Assignment
Without including the pictures, copy each line below exactly as it reads.
#####
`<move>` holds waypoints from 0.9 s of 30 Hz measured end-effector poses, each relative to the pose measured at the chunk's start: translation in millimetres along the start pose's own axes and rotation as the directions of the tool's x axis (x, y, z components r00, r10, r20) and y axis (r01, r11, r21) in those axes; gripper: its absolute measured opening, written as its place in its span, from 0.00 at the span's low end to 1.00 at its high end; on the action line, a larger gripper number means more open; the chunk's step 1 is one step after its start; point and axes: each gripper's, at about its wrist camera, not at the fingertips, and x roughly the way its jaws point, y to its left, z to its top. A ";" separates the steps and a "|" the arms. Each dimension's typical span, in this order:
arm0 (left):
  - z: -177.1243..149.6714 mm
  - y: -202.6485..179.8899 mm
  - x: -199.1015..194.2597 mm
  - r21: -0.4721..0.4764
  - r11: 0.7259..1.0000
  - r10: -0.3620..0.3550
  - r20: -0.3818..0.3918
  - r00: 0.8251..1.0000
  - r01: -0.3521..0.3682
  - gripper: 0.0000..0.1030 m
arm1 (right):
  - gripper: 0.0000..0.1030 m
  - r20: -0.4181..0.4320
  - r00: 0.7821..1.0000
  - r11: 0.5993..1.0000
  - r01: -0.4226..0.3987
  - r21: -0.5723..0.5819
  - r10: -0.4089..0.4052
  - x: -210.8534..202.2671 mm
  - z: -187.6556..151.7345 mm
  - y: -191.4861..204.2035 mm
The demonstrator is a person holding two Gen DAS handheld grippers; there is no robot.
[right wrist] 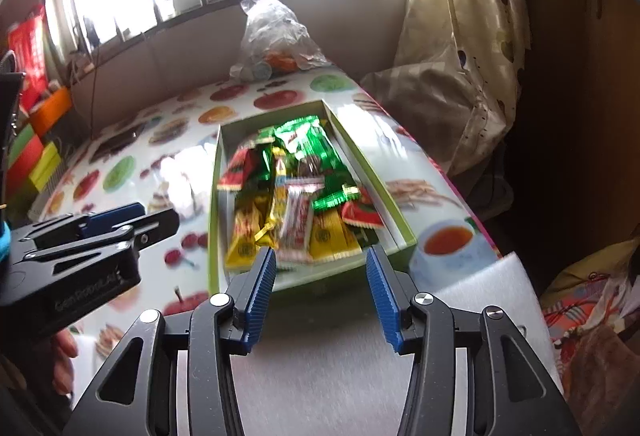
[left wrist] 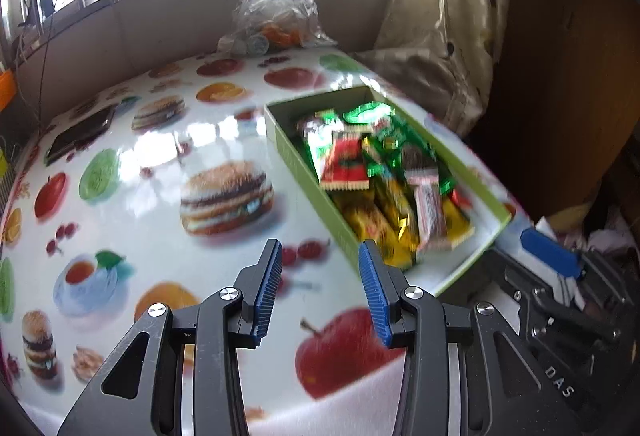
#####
Exercise response
`<move>` holds waypoints from 0.9 s of 30 Hz measured end-effector poses, each relative to the pose measured at the chunk's start: translation in millimetres along the start pose's own axes and rotation as the directions of the tool's x axis (x, y, z components r00, r10, r20) and y axis (r01, r11, r21) in those axes; gripper: its absolute measured opening, written as its place in its span, from 0.00 at the span's low end to 1.00 at its high end; on the action line, a larger gripper number means more open; the chunk's step 1 is one step after its start; point and axes: each gripper's, at about its wrist camera, not at the fingertips, and x roughly the way its jaws point, y to its left, z to its top. A ";" separates the steps and a "|" the arms. Each dimension's typical span, in this order:
arm0 (left):
  - z: -177.1243..149.6714 mm
  - y: -202.6485..179.8899 mm
  - x: -199.1015..194.2597 mm
  - r21: -0.4721..0.4764
  - r11: 0.7259..1.0000
  - r10: -0.3620..0.3550
  - r20: -0.3818..0.3918
  - r00: 0.8251..1.0000
  - r01: -0.3521..0.3682
  - gripper: 0.0000..0.1030 m
arm1 (right):
  - gripper: 0.0000..0.1030 m
  - r20: -0.4181..0.4320
  - r00: 0.7821..1.0000
  - r11: 0.5993..1.0000
  - r01: -0.4226..0.3987
  - r21: -0.5723..0.5819
  - r10: -0.4089..0.4052
  - x: -210.8534..202.2671 mm
  - z: -187.6556..151.7345 mm
  - y: -191.4861..204.2035 mm
The demonstrator is a person holding two Gen DAS handheld grippers; there is no robot.
[right wrist] 
[left wrist] 

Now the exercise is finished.